Robôs moles imitam a natureza para operar em ambientes complexos

Um novo paradigma na engenharia prioriza a flexibilidade sobre a rigidez. Robôs moles construídos com silicone e polímeros elásticos copiam como se deslocam certos animais, permitindo-lhes acessar zonas onde os robôs tradicionais falham. Sua principal vantagem é manipular elementos frágeis sem quebrá-los. 🐙

Materiais programáveis que geram movimento

O segredo reside em elastômeros e compostos que respondem a estímulos externos. Ao aplicar ar sob pressão ou um campo elétrico, esses materiais se deformam de forma controlada. Os engenheiros implementam redes de canais internos por onde flui o atuador, fazendo com que a estrutura se dobre, estique ou contraia para gerar locomoção.

Principais métodos de atuação:
  • Pneumática: Usar ar comprimido para inflar câmaras e produzir movimento.
  • Hidráulica: Empregar fluidos incompressíveis para lograr forças maiores.
  • Resposta a estímulos: Materiais que reagem a calor, luz ou campos magnéticos.
Depois de décadas tentando que os robôs não nos esmagassem, agora os fazemos tão moles que o maior perigo é que derretam se fizer sol.

Campos de aplicação com alto impacto

Essa tecnologia transforma setores onde a delicadeza e adaptabilidade são cruciais. Em medicina, podem navegar por vasos sanguíneos ou tecidos com mínimo risco.
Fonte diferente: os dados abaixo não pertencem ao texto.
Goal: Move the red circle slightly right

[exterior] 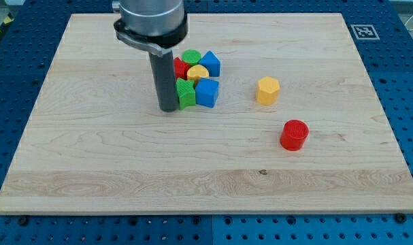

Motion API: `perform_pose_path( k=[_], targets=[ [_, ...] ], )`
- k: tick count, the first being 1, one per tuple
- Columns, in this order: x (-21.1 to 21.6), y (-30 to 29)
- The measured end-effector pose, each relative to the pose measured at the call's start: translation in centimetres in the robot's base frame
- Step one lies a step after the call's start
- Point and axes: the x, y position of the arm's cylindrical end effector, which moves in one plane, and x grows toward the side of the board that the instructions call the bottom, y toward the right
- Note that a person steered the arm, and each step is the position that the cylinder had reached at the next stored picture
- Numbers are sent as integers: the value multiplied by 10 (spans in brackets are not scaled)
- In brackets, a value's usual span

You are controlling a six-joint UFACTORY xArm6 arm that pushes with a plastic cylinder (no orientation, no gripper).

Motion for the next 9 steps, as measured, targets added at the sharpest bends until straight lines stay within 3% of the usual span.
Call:
perform_pose_path(
  k=[3, 7, 9],
  targets=[
    [62, 66],
    [79, 199],
    [76, 206]
  ],
)
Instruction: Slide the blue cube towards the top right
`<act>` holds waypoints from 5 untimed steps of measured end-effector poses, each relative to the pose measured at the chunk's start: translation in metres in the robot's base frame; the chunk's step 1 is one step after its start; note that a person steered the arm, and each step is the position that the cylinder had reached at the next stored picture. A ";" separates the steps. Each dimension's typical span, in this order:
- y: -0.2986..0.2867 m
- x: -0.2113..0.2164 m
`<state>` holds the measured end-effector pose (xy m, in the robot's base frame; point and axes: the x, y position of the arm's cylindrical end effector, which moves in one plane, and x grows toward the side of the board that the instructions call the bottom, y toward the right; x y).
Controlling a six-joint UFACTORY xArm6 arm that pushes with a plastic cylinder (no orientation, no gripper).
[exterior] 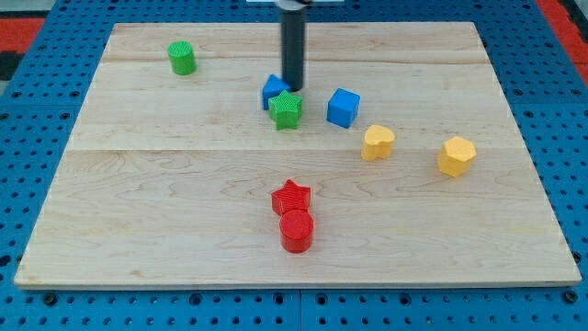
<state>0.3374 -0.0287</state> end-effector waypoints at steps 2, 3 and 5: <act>-0.051 0.062; -0.048 0.079; 0.043 0.078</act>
<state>0.4155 0.0139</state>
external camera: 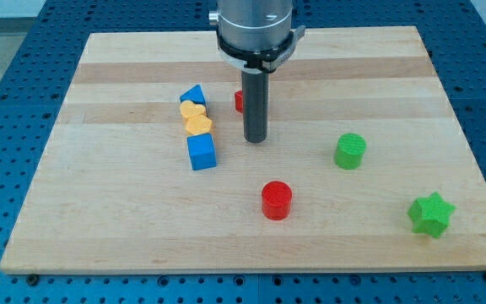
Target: Push the red star top right to the green circle
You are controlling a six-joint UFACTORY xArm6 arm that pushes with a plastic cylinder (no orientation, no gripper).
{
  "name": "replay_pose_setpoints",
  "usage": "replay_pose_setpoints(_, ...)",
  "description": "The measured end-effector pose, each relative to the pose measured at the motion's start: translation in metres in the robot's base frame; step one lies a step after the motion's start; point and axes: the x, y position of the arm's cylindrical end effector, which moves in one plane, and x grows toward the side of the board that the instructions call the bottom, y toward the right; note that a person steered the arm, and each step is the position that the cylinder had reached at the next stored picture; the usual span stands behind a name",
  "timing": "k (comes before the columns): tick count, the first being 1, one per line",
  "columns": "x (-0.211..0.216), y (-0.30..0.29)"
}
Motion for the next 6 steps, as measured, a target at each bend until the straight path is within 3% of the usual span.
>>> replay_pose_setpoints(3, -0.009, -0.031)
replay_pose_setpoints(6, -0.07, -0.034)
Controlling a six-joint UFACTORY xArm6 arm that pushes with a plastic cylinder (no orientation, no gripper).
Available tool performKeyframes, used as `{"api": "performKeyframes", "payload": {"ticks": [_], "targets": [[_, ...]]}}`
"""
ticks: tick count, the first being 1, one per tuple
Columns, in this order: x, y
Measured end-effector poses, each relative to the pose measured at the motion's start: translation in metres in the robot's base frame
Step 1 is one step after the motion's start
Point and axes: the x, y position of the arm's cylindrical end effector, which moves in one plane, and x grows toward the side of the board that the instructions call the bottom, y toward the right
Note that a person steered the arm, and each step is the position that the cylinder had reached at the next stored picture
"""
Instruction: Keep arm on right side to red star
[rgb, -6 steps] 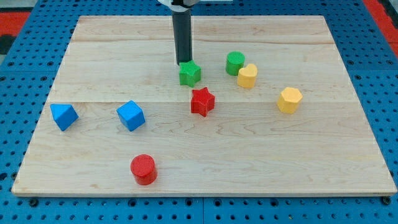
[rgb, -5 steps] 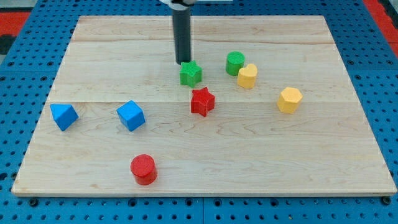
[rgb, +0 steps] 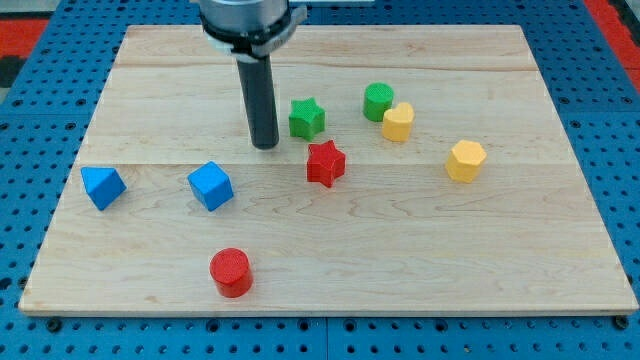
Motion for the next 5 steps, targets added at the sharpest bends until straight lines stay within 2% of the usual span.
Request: {"api": "performKeyframes", "payload": {"ticks": [1,2,4,5], "targets": [[0.038,-0.001],[0.053,0.032],[0.045,0.095],[0.035,0.095]]}}
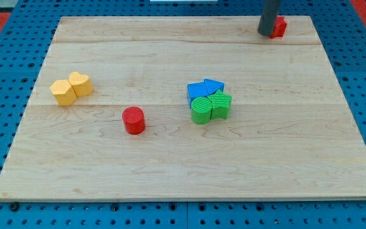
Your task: Push the cube to the left side of the red star
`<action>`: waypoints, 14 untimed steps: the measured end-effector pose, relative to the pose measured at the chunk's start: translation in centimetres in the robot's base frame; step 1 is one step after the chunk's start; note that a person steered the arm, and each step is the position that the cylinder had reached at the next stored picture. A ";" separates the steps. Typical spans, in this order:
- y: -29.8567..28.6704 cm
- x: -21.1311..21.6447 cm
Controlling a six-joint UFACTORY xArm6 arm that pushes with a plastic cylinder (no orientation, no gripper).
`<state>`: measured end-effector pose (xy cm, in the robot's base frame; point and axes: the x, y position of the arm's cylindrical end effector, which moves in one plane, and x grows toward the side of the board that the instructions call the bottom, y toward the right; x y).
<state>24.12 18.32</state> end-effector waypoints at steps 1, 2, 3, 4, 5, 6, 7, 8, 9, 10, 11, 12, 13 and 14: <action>0.0 1.8; 1.9 7.4; 1.6 12.0; -1.9 14.8; -6.6 15.8; -12.3 17.8; -16.7 20.6; -20.0 23.5; -24.1 24.6; -28.2 24.2; -27.3 21.3; -23.8 18.5; -19.1 16.1; -17.6 14.5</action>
<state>38.64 0.68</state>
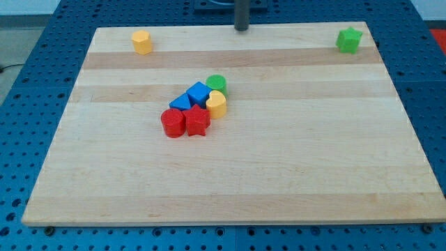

Também se testam para inspecionar infraestruturas colapsadas ou em missões de busca e resgate entre escombros, onde sua forma muda para passar por rachaduras.

Ambientes ideais para robôs moles:
  • Interação humana segura: Trabalhar junto a pessoas sem causar dano.
  • Espaços confinados: Acessar tubulações, cavidades ou condutos estreitos.
  • Manipulação de objetos delicados: Agarrar frutas, componentes eletrônicos ou tecidos biológicos.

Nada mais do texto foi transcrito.